Task instructions
The span to repeat in the listing below runs from the line containing "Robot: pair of" to the line containing "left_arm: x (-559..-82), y", inclusive. Repeat it exactly, and only it.

Extracted records
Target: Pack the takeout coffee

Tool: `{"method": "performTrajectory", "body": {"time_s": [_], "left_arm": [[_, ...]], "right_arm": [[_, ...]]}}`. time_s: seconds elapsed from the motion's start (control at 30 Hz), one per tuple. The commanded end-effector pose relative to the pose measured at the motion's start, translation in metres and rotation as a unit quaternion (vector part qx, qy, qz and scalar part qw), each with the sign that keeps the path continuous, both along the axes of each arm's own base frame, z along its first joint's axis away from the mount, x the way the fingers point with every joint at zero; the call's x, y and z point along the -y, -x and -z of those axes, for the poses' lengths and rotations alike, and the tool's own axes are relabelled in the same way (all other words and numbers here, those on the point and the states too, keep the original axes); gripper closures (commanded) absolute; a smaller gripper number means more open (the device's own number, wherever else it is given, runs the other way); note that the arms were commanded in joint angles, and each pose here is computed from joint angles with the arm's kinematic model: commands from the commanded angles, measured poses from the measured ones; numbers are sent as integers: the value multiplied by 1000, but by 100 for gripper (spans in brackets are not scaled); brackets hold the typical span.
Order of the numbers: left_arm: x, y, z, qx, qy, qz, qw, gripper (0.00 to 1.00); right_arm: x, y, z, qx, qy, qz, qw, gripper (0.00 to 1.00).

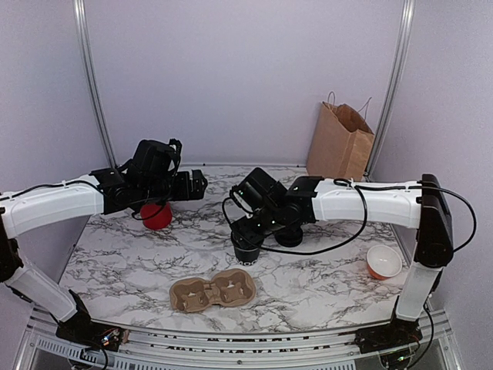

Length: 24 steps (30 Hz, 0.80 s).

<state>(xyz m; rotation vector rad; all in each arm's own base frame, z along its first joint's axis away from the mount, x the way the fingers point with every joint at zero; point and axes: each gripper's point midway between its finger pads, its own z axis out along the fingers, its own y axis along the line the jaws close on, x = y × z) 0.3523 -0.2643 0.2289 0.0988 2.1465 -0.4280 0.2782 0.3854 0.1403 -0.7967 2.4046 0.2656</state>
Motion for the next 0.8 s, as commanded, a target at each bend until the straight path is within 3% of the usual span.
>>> {"method": "performTrajectory", "body": {"time_s": [0.0, 0.77], "left_arm": [[-8, 4, 1, -5, -1, -6, 1000, 1], [-5, 2, 8, -16, 4, -1, 1000, 1]], "right_arm": [[-7, -1, -8, 10, -2, 7, 1000, 22], [4, -1, -20, 34, 7, 35, 999, 39]]}}
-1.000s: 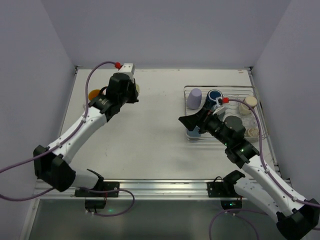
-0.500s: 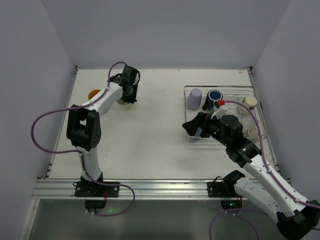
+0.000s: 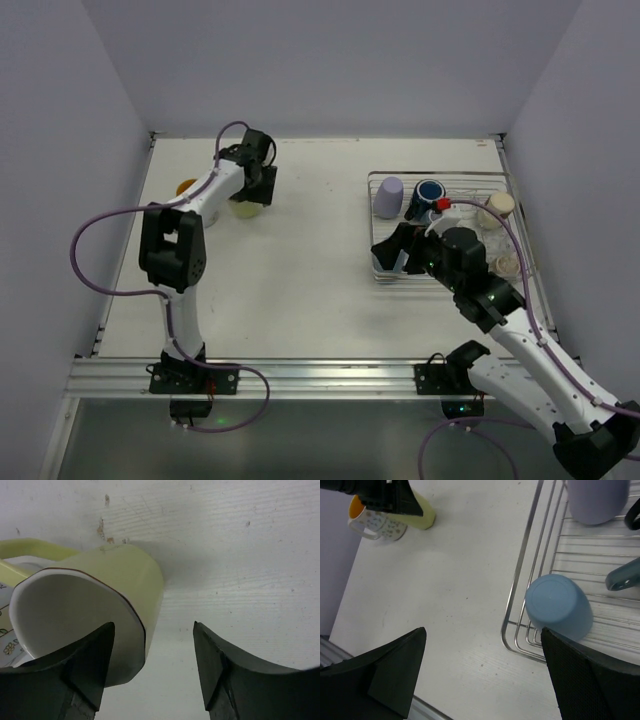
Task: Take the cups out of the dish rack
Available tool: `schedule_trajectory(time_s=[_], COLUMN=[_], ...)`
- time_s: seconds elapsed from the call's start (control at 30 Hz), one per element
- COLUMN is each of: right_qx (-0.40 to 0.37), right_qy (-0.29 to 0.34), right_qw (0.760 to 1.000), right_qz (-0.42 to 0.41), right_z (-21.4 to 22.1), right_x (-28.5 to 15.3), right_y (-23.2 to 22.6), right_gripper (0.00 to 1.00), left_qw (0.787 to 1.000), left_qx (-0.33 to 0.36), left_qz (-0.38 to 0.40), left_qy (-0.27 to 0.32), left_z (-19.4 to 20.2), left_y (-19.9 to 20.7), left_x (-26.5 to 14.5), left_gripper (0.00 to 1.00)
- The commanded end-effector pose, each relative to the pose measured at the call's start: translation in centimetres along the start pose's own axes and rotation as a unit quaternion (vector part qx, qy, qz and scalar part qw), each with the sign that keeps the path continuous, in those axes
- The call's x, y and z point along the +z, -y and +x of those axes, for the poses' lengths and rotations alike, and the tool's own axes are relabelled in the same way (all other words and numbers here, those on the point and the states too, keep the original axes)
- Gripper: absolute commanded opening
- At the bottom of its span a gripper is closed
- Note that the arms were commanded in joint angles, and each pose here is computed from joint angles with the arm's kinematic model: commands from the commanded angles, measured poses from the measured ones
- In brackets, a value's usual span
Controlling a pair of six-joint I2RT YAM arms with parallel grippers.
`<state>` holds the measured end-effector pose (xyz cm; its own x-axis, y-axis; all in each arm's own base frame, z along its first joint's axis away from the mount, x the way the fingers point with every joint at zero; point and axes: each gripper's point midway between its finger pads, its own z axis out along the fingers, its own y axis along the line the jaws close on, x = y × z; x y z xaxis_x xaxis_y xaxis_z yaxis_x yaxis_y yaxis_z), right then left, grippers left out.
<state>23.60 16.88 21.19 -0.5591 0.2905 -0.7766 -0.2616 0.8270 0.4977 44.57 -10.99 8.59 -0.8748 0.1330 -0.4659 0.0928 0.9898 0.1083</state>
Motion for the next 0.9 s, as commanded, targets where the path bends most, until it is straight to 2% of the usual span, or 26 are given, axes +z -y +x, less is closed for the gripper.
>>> schedule_trajectory(time_s=[0.0, 0.07, 0.13, 0.3, 0.33, 0.37, 0.4, 0.43, 0.47, 0.5, 0.53, 0.57, 0.6, 0.63, 0.67, 0.73, 0.77, 0.83, 0.87], right_qx=[-0.024, -0.034, -0.041, -0.038, -0.028, -0.024, -0.025, -0.023, -0.023, -0.024, -0.023, -0.023, -0.024, -0.024, -0.024, -0.025, -0.026, -0.03, -0.033], right_qy=[0.042, 0.051, 0.061, 0.061, 0.064, 0.058, 0.055, 0.058, 0.058, 0.044, 0.043, 0.039, 0.026, 0.025, 0.021, 0.012, 0.008, 0.001, -0.004], right_qw=[0.998, 0.995, 0.99, 0.98, 0.977, 0.974, 0.972, 0.968, 0.964, 0.961, 0.959, 0.957, 0.952, 0.95, 0.948, 0.941, 0.939, 0.932, 0.931], right_qz=[0.05, 0.079, 0.122, 0.185, 0.203, 0.216, 0.229, 0.244, 0.259, 0.271, 0.28, 0.287, 0.304, 0.309, 0.317, 0.336, 0.343, 0.361, 0.365], right_z=[-3.1, -4.1, -5.3, -6.6, -7.2, -7.2, -7.3, -7.7, -7.9, -7.5, -7.8, -7.9, -7.5, -7.9, -7.9, -8.1, -8.1, -8.2, -8.1], right_x=[-0.7, -0.8, -0.7, -0.3, -0.4, 0.0, 0.1, 0.1, 0.3, 1.0, 1.3, 1.6, 2.4, 2.7, 2.9, 3.8, 4.1, 4.8, 5.1], right_y=[0.9, 1.7, 3.1, 6.5, 7.7, 8.6, 9.3, 10.1, 10.7, 11.4, 11.8, 12.1, 13.0, 13.2, 13.6, 14.7, 15.0, 15.9, 16.1], right_gripper=[0.99, 0.99, 0.97, 0.91, 0.91, 0.91, 0.91, 0.93, 0.95, 0.98, 0.99, 0.99, 0.99, 0.99, 0.99, 0.99, 0.99, 0.99, 0.99], left_qw=[0.999, 0.995, 0.991, 0.969, 0.966, 0.95, 0.943, 0.941, 0.918, 0.908, 0.911, 0.885, 0.878, 0.881, 0.866, 0.867, 0.858, 0.865, 0.862], left_qx=[-0.012, -0.027, -0.039, -0.056, -0.056, -0.055, -0.054, -0.049, -0.04, -0.031, -0.024, -0.005, 0.007, 0.018, 0.03, 0.042, 0.049, 0.057, 0.06], left_qz=[0.004, 0.024, 0.042, 0.106, 0.131, 0.161, 0.178, 0.211, 0.243, 0.265, 0.282, 0.32, 0.336, 0.348, 0.366, 0.379, 0.389, 0.382, 0.376], left_qy=[0.053, 0.095, 0.121, 0.218, 0.218, 0.26, 0.275, 0.261, 0.312, 0.322, 0.302, 0.338, 0.34, 0.32, 0.339, 0.319, 0.332, 0.322, 0.336], left_z=[-3.0, -4.5, -5.5, -8.1, -7.2, -7.7, -7.5, -5.3, -5.3, -4.4, -1.6, -0.5, 0.9, 3.5, 4.8, 7.9, 9.0, 11.3, 11.7], left_y=[-0.7, -0.4, 0.0, 0.9, 1.6, 2.1, 2.6, 3.9, 4.8, 5.6, 6.7, 7.9, 8.6, 9.4, 9.8, 10.1, 9.9, 9.6, 9.1], left_x=[-3.5, -5.8, -7.5, -14.8, -15.3, -18.6, -19.8, -19.4, -23.1, -24.1, -22.7, -26.0, -26.4, -25.1, -26.8, -25.3, -26.1, -24.1, -24.4], left_gripper=[0.7, 0.92, 0.99, 1.0, 1.0, 1.0, 1.0, 1.0, 1.0, 1.0, 1.0, 1.0, 1.0, 1.0, 1.0, 1.0, 1.0, 1.0, 1.0])
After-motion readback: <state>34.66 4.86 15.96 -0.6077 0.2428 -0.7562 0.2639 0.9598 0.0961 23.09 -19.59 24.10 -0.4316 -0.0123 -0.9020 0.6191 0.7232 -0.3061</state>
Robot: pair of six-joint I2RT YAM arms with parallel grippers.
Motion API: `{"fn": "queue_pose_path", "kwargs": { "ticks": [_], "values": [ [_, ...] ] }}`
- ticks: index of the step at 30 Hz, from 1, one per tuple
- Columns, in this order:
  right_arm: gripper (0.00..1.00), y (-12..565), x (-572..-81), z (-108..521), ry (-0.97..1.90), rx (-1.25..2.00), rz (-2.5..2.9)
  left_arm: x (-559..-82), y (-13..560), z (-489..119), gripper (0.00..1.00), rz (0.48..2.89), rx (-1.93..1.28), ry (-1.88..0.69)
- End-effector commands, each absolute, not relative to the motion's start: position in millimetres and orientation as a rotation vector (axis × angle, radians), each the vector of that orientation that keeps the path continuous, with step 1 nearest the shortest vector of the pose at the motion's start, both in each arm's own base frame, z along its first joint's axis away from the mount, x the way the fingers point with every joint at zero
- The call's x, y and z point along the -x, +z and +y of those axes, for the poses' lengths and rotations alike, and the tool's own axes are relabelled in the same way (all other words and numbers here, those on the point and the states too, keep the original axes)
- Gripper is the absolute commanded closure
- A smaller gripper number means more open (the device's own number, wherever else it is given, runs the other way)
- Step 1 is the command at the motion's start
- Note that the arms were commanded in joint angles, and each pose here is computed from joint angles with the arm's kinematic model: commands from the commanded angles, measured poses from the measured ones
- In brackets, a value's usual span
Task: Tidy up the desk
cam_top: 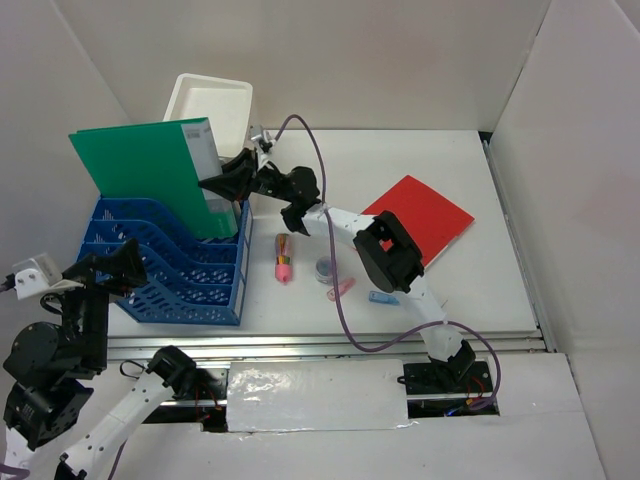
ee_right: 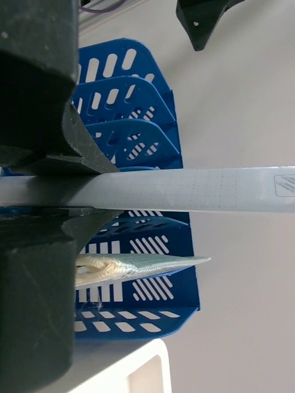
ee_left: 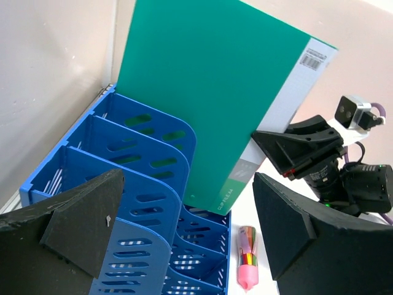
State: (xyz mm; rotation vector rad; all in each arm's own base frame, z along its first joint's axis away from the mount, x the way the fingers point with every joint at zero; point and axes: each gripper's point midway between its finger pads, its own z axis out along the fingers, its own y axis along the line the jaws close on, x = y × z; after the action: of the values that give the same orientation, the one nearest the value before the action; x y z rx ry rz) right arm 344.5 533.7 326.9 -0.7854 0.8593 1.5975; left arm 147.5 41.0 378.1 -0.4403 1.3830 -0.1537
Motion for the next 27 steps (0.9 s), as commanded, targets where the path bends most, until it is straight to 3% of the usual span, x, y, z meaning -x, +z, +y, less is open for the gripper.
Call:
{"fn": "queue_pose_path", "kwargs": {
  "ticks": [1, 4, 8, 16, 19, 21, 22, 27],
  "values": [
    [0.99, 362, -323, 524, 1.566, 0.787, 0.644, -149, 385, 36, 0.01, 1.359, 0.398, -0.168],
    [0.88, 361, -317, 523, 1.582, 0.802, 0.635, -149, 383, 35, 0.0, 1.365, 0.392, -0.169],
    [0.59, 362, -309, 519, 1.599, 0.816, 0.626, -149, 385, 35, 0.0, 1.362, 0.388, -0.173],
    [0.46, 362, -299, 515, 1.608, 0.828, 0.623, -148, 385, 36, 0.0, 1.364, 0.388, -0.175],
    [0.82, 362, -299, 517, 1.608, 0.829, 0.633, -148, 386, 36, 0.01, 1.363, 0.383, -0.179],
    [0.89, 362, -298, 520, 1.614, 0.834, 0.627, -148, 385, 36, 0.0, 1.365, 0.383, -0.179],
    [0.98, 363, -297, 521, 1.62, 0.835, 0.621, -148, 385, 36, 0.0, 1.365, 0.385, -0.178],
    [1.0, 377, -288, 512, 1.649, 0.771, 0.547, -149, 385, 36, 0.0, 1.369, 0.38, -0.174]
  ]
}}
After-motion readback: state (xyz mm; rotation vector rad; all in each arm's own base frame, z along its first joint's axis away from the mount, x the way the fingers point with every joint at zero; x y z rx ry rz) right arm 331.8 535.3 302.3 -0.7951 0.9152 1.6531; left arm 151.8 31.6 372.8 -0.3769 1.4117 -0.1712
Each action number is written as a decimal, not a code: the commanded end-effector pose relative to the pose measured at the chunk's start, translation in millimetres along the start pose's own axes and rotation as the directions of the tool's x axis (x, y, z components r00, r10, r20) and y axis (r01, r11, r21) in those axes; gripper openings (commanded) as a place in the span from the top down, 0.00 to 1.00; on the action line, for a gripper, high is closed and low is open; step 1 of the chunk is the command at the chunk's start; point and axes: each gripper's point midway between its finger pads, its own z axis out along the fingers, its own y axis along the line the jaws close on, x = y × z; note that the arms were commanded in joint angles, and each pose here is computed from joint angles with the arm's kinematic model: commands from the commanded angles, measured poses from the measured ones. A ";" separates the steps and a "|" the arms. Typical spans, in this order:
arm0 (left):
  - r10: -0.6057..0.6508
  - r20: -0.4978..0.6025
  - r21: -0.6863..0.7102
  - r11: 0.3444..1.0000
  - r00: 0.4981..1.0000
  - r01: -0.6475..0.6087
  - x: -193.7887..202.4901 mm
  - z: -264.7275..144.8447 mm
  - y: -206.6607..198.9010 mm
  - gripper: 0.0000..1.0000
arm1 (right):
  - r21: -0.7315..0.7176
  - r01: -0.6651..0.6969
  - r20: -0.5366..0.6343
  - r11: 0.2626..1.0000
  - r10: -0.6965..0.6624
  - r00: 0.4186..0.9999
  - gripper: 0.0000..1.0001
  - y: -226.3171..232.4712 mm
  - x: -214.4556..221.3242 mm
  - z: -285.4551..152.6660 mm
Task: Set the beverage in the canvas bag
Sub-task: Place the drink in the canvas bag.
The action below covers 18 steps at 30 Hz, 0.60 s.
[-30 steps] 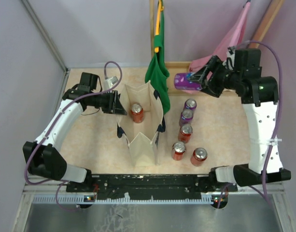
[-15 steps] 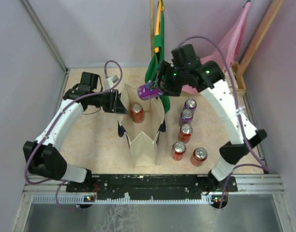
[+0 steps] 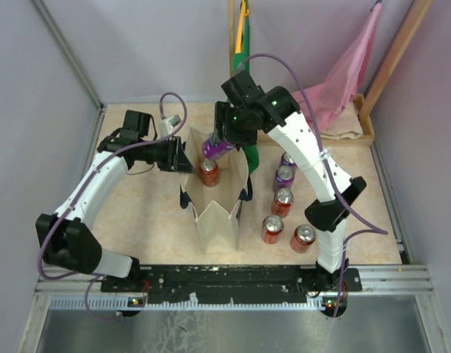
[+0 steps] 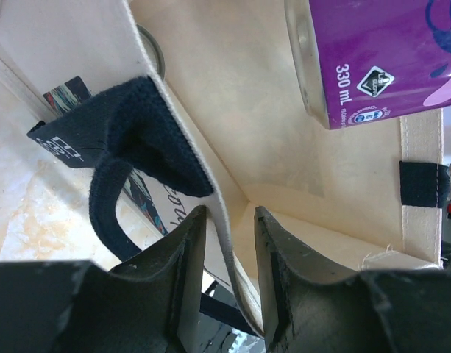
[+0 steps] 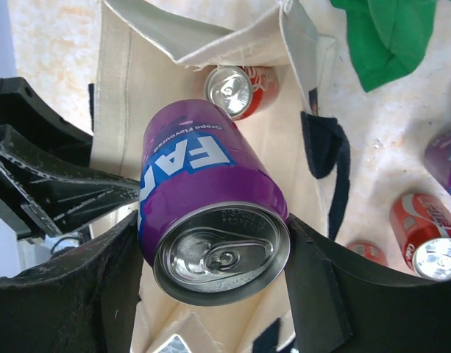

Task answer
Robot: pair of six-joint I2RT YAM arms with parallel grippers.
Motion API: `{"fn": "queue_pose_path", "kwargs": { "ticks": [_], "values": [ [_, ...] ] }}`
- ticks: index of the step at 30 Hz, from 1, one per tuple
- Columns, in this order:
  right_arm: gripper (0.00..1.00), y (-12..565), x (-572..-81), z (-108..521), ry (-0.97..1.90), rx (-1.25..2.00), rz (-2.5..2.9)
  left_arm: x (-559..-82), y (-13..560), z (-489..119), gripper (0.00..1.00), rz (0.48..2.89), rx (-1.93..1.28), ry (-1.88..0.69)

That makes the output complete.